Walt Disney Co. (NYSE: DIS) has received approval from U.S. regulators to buyout Twenty-First Century Fox (NASDAQ: FOXA) for USD 71.3 Billion, on terms that Disney will divest Fox’s 22 Regional Sports Networks, according to a statement from the Justice Department.
“American consumers have benefitted from head-to-head competition between Disney and Fox’s cable sports programming that ultimately has prevented cable television subscription prices from rising even higher,” said Assistant Attorney General, Makan Delrahim, of the Justice Department’s Antitrust Division. “Today’s settlement will ensure that sports programming competition is preserved in the local markets where Disney and Fox compete for cable and satellite distribution.”

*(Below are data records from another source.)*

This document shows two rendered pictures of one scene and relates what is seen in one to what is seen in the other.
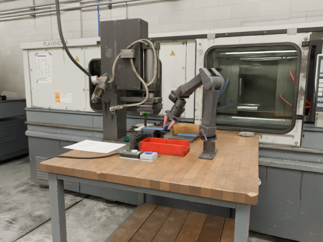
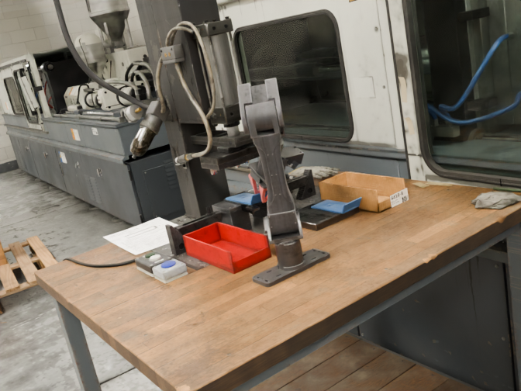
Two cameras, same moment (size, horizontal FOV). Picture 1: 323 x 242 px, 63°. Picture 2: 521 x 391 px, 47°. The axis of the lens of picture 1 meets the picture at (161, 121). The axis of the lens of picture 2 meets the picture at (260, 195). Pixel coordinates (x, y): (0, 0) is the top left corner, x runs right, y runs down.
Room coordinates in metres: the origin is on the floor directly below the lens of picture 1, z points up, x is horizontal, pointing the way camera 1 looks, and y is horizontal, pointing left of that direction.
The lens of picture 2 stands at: (0.25, -1.04, 1.47)
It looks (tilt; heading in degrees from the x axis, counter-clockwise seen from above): 15 degrees down; 37
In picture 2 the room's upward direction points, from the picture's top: 11 degrees counter-clockwise
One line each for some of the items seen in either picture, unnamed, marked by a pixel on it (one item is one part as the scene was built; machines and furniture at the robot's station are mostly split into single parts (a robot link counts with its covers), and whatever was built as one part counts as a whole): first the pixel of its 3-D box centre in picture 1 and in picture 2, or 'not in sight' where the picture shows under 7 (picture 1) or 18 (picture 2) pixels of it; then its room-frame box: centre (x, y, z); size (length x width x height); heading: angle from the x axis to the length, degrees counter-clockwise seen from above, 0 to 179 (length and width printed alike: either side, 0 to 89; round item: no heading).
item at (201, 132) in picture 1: (207, 134); (283, 227); (1.36, -0.25, 1.00); 0.09 x 0.06 x 0.06; 123
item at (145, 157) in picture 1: (148, 159); (170, 275); (1.26, 0.06, 0.90); 0.07 x 0.07 x 0.06; 70
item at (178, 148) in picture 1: (165, 146); (225, 245); (1.40, -0.02, 0.93); 0.25 x 0.12 x 0.06; 70
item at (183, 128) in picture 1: (192, 130); (362, 192); (1.85, -0.22, 0.93); 0.25 x 0.13 x 0.08; 70
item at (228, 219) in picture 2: (151, 135); (250, 211); (1.64, 0.07, 0.94); 0.20 x 0.10 x 0.07; 160
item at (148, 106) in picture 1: (140, 90); (215, 122); (1.65, 0.14, 1.22); 0.26 x 0.18 x 0.30; 70
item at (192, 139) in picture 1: (183, 138); (319, 214); (1.70, -0.15, 0.91); 0.17 x 0.16 x 0.02; 160
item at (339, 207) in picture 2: (189, 133); (335, 202); (1.74, -0.19, 0.93); 0.15 x 0.07 x 0.03; 71
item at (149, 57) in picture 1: (150, 67); (219, 73); (1.64, 0.07, 1.37); 0.11 x 0.09 x 0.30; 160
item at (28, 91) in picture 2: not in sight; (32, 92); (4.37, 4.95, 1.27); 0.23 x 0.18 x 0.38; 156

Fox’s assets have caught the attention of both Disney and Comcast Corporation (NASDAQ: CMCSA), which began a bidding war between the two. Disney announced last week that it has revised its offer to USD 71.3 Billion, topping Comcast’s bid of USD 65 Billion.
The two Companies are fighting for the rights to acquire Fox to compete with competitors within the rapidly growing media industry, like Netflix Inc. (NASDAQ: NFLX) and the recent merger between AT&T (NYSE: T) and Time Warner (NYSE: TWX).

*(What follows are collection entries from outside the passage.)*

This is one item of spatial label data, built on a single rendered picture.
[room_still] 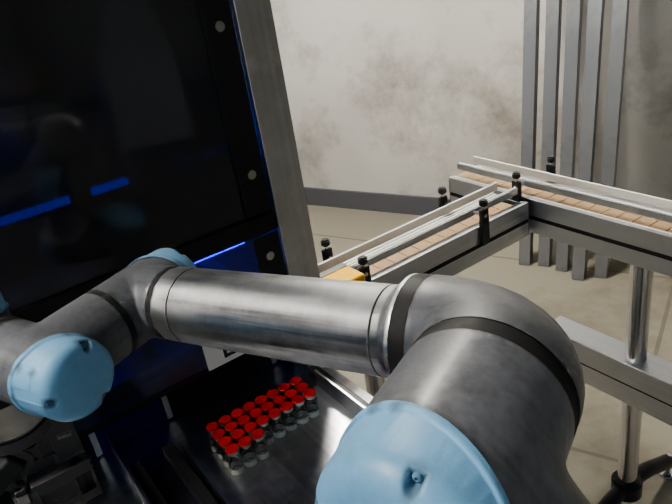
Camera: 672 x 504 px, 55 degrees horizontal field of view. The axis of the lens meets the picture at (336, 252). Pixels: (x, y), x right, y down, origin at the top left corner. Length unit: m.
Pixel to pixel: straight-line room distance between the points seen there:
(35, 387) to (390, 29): 3.28
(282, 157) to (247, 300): 0.50
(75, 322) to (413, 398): 0.37
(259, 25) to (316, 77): 3.03
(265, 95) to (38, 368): 0.56
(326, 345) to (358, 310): 0.04
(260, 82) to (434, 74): 2.69
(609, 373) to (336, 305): 1.35
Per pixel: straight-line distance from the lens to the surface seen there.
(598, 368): 1.81
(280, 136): 1.02
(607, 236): 1.58
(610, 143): 3.06
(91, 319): 0.64
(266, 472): 1.04
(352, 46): 3.83
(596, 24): 3.00
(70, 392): 0.60
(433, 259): 1.46
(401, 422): 0.34
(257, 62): 0.99
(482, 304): 0.43
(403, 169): 3.90
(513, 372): 0.38
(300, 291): 0.54
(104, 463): 1.16
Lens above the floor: 1.59
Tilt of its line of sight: 26 degrees down
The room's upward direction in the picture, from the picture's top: 9 degrees counter-clockwise

Acquiring Fox would allow Disney, or Comcast, to own a variety of media related assets such as Fox’s movie production studio, FX Networks, National Geographic, U.K. news station Sky plc and even Fox’s stake in online media streaming service Hulu. Disney already owns multiple media studios such as ABC, Pixar and Marvel Studios.

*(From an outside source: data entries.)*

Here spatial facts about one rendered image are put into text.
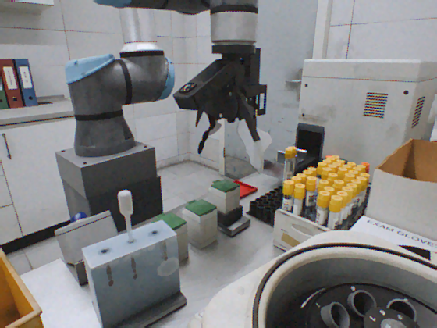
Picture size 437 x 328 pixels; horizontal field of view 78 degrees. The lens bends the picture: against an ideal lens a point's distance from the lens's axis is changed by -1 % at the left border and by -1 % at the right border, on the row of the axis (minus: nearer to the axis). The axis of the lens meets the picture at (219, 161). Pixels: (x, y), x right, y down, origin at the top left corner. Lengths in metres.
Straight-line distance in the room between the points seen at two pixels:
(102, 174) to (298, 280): 0.51
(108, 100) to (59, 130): 1.34
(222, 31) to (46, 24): 2.29
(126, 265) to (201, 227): 0.16
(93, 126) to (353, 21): 1.84
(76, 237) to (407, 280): 0.40
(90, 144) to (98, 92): 0.13
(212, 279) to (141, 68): 0.53
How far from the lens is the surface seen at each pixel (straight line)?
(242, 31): 0.45
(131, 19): 0.78
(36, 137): 2.02
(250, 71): 0.49
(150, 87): 0.76
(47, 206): 2.17
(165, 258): 0.36
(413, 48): 2.08
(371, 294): 0.30
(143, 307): 0.39
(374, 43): 2.13
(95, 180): 0.69
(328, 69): 0.79
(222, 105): 0.46
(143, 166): 0.74
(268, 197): 0.59
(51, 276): 0.50
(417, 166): 0.70
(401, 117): 0.74
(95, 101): 0.72
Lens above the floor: 1.17
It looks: 20 degrees down
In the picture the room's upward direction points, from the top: straight up

The Justice Department Antitrust Division filed a civil antitrust lawsuit to block the acquisition, but at the same time, it filed a settlement, that if approved, would resolve the competitive harm the acquisition could cause.
Sources familiar with the matter previously said that Comcast would bid up to USD 100 Billion for the rights to acquire Fox’s assets.
Comcast has yet to offer a counter bid to Disney’s recently raised bid.